You are viewing a plain text version of this content. The canonical link for it is here.
Posted to solr-user@lucene.apache.org by Oliver Beattie <ol...@obeattie.com> on 2011/10/11 17:13:07 UTC
Search suggestion with misspellings
Hi,
I'm sure this is something that's probably been covered before, and I
shouldn't need to ask. But anyway. I'm trying to build an autosuggest
with org.apache.solr.spelling.suggest.Suggester
The content being searched is music artist names, so I need to be able
to deal with suggesting things like "Katy Perry" if the user types
"Katy Pe" (sorry, couldn't think of a more tasteful example off the
cuff). I've tried a few things, but so far none give satisfactory
results. Here's my current configuration:
<fieldType name="autosuggestString" class="solr.TextField" omitNorms="true">
<analyzer type="index">
<tokenizer class="solr.KeywordTokenizerFactory"/>
<filter class="solr.LowerCaseFilterFactory"/>
<filter class="solr.TrimFilterFactory"/>
</analyzer>
</fieldType>
…for which I have a copyField called suggestionArtist. In my
solrconfig.xml I have:
<searchComponent name="autosuggester" class="solr.SpellCheckComponent">
<lst name="spellchecker">
<str name="name">autosuggester</str>
<str name="classname">org.apache.solr.spelling.suggest.Suggester</str>
<str name="lookupImpl">org.apache.solr.spelling.suggest.fst.FSTLookup</str>
<str name="field">suggestionArtist</str>
<float name="threshold">0.0005</float>
<str name="buildOnCommit">true</str>
</lst>
</searchComponent>
<requestHandler name="/suggest" class="solr.SearchHandler">
<lst name="defaults">
<str name="spellcheck">true</str>
<str name="spellcheck.dictionary">autosuggester</str>
<str name="spellcheck.onlyMorePopular">false</str>
<str name="spellcheck.count">5</str>
<str name="spellcheck.collate">true</str>
</lst>
<arr name="components">
<str>autosuggester</str>
</arr>
</requestHandler>
If anyone could give me any pointers, I'd be really grateful.
—Oliver
Re: Search suggestion with misspellings
Posted by Doug McKenzie <do...@firebox.com>.
Here's a basic query :
q=wat&start=0&rows=5&sort=total%20desc
And example data returned :
<doc>
<strname="id">9</str>
<intname="matched">180</int>
<strname="query">watch</str>
<arrname="suggest_ngrams">
<str>watch</str>
</arr>
<strname="suggest_query">watch</str>
<intname="total">5433</int>
</doc>
<doc>
<strname="id">52</str>
<intname="matched">180</int>
<strname="query">water</str>
<arrname="suggest_ngrams">
<str>water</str>
</arr>
<strname="suggest_query">water</str>
<intname="total">1201</int>
</doc>
So to clarify...
I input 3 values into solr :
query (which is a previously seen search query)

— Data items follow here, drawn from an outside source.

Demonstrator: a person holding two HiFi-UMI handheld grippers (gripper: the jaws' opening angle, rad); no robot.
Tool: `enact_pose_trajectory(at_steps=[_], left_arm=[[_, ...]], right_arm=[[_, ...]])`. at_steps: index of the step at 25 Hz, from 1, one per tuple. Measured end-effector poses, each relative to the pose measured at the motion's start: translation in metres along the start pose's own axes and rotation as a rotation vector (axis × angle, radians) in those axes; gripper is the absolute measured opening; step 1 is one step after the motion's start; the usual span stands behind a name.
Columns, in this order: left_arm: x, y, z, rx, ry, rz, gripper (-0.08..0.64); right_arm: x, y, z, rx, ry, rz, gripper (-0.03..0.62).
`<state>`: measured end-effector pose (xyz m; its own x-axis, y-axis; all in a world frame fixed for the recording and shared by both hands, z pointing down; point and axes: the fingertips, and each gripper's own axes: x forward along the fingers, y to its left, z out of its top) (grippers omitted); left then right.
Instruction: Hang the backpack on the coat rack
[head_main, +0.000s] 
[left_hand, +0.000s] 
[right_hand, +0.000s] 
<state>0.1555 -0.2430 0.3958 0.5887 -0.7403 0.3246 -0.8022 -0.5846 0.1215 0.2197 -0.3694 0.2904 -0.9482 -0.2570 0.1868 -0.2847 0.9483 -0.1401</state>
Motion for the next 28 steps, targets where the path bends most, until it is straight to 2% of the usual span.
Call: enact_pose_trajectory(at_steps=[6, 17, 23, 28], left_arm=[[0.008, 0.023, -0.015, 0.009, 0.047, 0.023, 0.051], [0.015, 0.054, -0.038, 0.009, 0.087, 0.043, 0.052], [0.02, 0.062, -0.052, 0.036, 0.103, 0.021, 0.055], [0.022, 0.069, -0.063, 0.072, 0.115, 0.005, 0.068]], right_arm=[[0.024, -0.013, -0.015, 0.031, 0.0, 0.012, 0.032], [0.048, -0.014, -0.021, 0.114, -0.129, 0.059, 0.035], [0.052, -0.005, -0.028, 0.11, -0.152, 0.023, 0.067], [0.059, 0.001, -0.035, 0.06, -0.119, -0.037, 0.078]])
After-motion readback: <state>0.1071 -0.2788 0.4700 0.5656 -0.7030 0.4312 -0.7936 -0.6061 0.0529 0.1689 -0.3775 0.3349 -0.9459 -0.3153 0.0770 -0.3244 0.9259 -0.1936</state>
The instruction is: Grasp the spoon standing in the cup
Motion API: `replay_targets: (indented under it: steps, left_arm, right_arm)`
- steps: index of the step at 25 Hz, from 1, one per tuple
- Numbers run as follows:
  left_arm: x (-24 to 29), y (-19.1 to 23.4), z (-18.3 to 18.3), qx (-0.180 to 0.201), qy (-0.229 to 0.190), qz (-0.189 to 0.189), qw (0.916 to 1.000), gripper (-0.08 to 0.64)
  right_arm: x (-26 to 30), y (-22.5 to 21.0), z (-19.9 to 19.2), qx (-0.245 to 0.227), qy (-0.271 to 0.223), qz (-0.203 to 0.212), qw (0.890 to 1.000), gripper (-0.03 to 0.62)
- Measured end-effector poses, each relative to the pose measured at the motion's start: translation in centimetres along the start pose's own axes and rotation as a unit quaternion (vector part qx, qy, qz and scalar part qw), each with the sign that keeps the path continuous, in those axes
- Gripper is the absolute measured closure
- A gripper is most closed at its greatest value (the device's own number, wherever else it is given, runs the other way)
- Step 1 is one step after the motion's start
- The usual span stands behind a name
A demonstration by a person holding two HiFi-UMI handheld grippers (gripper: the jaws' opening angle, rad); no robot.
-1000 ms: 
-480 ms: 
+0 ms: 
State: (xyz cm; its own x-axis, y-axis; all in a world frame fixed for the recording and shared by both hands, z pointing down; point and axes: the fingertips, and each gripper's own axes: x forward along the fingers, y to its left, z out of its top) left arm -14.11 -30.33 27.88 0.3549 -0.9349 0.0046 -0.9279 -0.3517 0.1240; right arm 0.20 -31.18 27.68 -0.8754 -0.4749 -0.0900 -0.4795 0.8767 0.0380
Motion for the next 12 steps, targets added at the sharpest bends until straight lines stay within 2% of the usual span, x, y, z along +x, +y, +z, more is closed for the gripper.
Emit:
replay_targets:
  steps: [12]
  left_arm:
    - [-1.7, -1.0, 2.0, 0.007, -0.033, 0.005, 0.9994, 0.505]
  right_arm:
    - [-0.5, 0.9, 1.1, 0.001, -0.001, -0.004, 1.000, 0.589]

matched - how many docs matched that query
total - how many times the query has been asked
The query field is copyfielded to suggest_ngrams and then spilt into
ngrams and that field is set to be the default search field in the
schema (you can also set that in the query if you want to) - for us it
made sense to do it in schema.
Note that Im sorting on how many times that query has been previously
asked - it's a pretty basic solution and we're looking at refining it
but it's a good starting point.
On 12/10/2011 10:37, Oliver Beattie wrote:
> Hi Doug,
>
> Brilliant, thanks so much for sharing. One more question… how is your
> request handler setup to query this?
>
> Sorry to be a bit dense haha.
>
> —Oliver
>
>
>
> On 12 October 2011 09:48, Doug McKenzie<do...@firebox.com> wrote:
>> Sure, this is the schema I used...
>>
>> <fieldType name="text_ngram" class="solr.TextField"

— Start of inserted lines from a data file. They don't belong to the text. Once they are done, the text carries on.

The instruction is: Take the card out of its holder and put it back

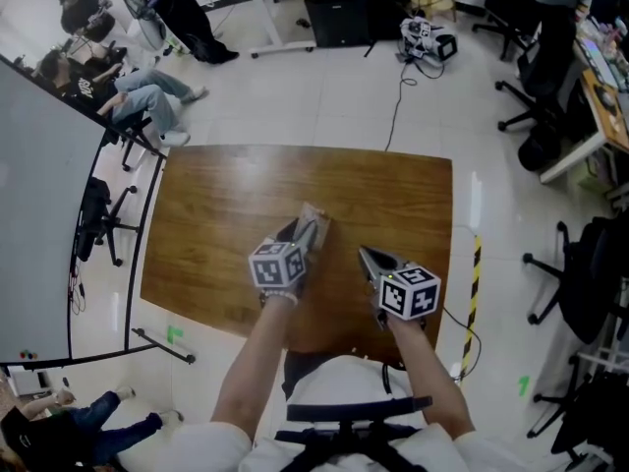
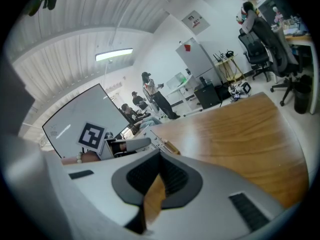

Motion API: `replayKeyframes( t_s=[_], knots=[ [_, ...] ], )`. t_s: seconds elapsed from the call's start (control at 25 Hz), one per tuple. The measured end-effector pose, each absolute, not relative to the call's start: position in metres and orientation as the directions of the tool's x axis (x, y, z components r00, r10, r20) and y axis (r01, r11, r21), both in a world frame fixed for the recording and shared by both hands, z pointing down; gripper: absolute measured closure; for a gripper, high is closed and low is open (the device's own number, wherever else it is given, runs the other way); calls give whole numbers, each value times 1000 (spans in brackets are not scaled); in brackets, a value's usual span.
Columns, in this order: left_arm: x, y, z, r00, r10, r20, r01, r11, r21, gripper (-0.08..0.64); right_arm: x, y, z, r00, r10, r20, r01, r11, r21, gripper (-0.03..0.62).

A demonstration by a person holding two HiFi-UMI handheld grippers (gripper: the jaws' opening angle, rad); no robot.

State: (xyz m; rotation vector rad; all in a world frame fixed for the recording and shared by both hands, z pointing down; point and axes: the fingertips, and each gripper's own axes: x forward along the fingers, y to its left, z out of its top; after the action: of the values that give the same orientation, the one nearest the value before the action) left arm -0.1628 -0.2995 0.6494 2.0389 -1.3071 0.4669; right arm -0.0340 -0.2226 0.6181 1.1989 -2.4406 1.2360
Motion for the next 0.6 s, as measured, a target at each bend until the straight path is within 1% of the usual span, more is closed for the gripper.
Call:
replayKeyframes(
  t_s=[0.2, 0.44, 0.52, 0.56, 0.6],
  knots=[
    [-184, -282, 610, 386, -746, 543, -911, -215, 352, 402, -31, -222, 609, -679, -586, 442, -706, 358, -611, 584],
    [-198, -234, 559, 297, -833, 466, -933, -150, 326, 406, -19, -215, 590, -696, -581, 422, -696, 401, -595, 584],
    [-200, -209, 550, 275, -848, 454, -939, -136, 315, 459, -17, -209, 584, -703, -581, 410, -691, 419, -589, 584],
    [-200, -195, 546, 266, -854, 447, -941, -129, 313, 463, -17, -204, 581, -707, -581, 404, -687, 428, -587, 584],
    [-199, -181, 542, 259, -860, 439, -942, -125, 312, 494, -17, -199, 577, -712, -579, 398, -683, 440, -583, 584]
  ],
)
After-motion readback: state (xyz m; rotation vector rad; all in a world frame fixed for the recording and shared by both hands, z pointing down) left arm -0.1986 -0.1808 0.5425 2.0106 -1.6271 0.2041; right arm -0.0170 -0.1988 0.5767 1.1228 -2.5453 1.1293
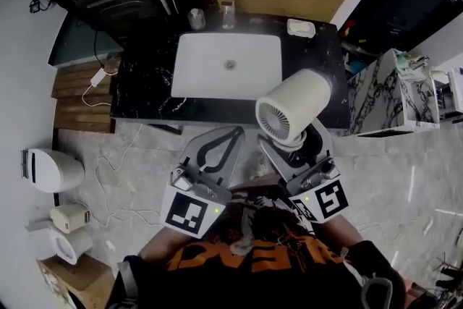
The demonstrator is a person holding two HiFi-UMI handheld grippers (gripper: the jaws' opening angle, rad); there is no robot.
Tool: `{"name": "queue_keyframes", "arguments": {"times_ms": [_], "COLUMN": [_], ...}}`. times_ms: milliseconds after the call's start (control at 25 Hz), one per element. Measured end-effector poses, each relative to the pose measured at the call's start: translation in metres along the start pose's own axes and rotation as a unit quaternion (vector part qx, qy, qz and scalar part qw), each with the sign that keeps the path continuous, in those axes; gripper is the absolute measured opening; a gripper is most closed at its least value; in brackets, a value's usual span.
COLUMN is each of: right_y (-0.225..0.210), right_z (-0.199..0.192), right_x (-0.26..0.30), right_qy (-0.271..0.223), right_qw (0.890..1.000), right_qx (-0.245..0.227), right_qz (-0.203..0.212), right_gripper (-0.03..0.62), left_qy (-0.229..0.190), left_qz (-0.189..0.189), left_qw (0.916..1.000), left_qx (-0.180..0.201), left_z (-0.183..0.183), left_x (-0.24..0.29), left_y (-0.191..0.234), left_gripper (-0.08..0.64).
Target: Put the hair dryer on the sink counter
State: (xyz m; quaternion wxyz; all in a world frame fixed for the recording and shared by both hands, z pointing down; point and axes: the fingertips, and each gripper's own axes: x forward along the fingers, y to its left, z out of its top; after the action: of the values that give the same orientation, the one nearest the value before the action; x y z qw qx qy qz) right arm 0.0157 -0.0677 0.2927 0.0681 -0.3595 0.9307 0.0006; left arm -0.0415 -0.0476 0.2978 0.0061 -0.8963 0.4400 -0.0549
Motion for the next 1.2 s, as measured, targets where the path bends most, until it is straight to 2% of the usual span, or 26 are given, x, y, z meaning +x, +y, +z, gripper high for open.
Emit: {"name": "queue_keyframes", "arguments": {"times_ms": [120, 360, 520, 600, 760, 960, 1200], "right_y": [-0.039, -0.113, -0.147, -0.157, -0.168, -0.172, -0.187], "right_z": [0.001, -0.013, -0.018, -0.019, -0.024, -0.030, -0.075], "right_x": [0.012, 0.021, 0.029, 0.033, 0.029, 0.028, 0.032], "right_qy": [-0.008, 0.012, 0.014, 0.011, 0.012, 0.028, 0.073], "right_qw": [1.000, 0.999, 0.999, 0.999, 0.999, 0.998, 0.995], "right_qx": [0.004, 0.023, 0.029, 0.028, 0.030, 0.029, 0.035], "right_qz": [-0.005, -0.024, -0.031, -0.034, -0.043, -0.046, -0.058], "right_gripper": [0.347, 0.347, 0.347, 0.347, 0.347, 0.347, 0.347], "left_qy": [-0.002, 0.008, 0.017, 0.024, 0.015, 0.018, 0.026], "left_qz": [0.002, -0.006, -0.009, -0.016, -0.012, -0.012, -0.012], "left_qw": [0.9999, 0.9999, 0.9998, 0.9996, 0.9996, 0.9995, 0.9994], "left_qx": [-0.013, -0.006, -0.006, 0.002, -0.020, -0.025, -0.019], "left_z": [0.002, -0.001, -0.004, -0.008, -0.009, -0.011, -0.026], "left_x": [0.043, 0.117, 0.148, 0.158, 0.168, 0.170, 0.168], "left_y": [0.008, 0.014, 0.017, 0.018, 0.018, 0.020, 0.027], "left_gripper": [0.023, 0.023, 0.023, 0.023, 0.023, 0.023, 0.023]}}
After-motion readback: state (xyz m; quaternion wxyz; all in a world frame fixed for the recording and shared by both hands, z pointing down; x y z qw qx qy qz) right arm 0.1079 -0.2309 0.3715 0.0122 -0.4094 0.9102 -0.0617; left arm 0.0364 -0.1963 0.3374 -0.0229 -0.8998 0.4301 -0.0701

>> positionIncrementGap="100">
>> <analyzer type="index">
>> <tokenizer class="solr.KeywordTokenizerFactory"/>
>> <filter class="solr.LowerCaseFilterFactory"/>
>> <filter class="solr.StopFilterFactory" ignoreCase="true"
>> words="stopwords_en.txt" enablePositionIncrement="true"/>
>> <filter class="solr.EdgeNGramFilterFactory" minGramSize="2" maxGramSize="15"
>> side="front"/>
>> </analyzer>
>> <analyzer type="query">
>> <tokenizer class="solr.KeywordTokenizerFactory"/>
>> <filter class="solr.LowerCaseFilterFactory"/>
>> <filter class="solr.StopFilterFactory" ignoreCase="true"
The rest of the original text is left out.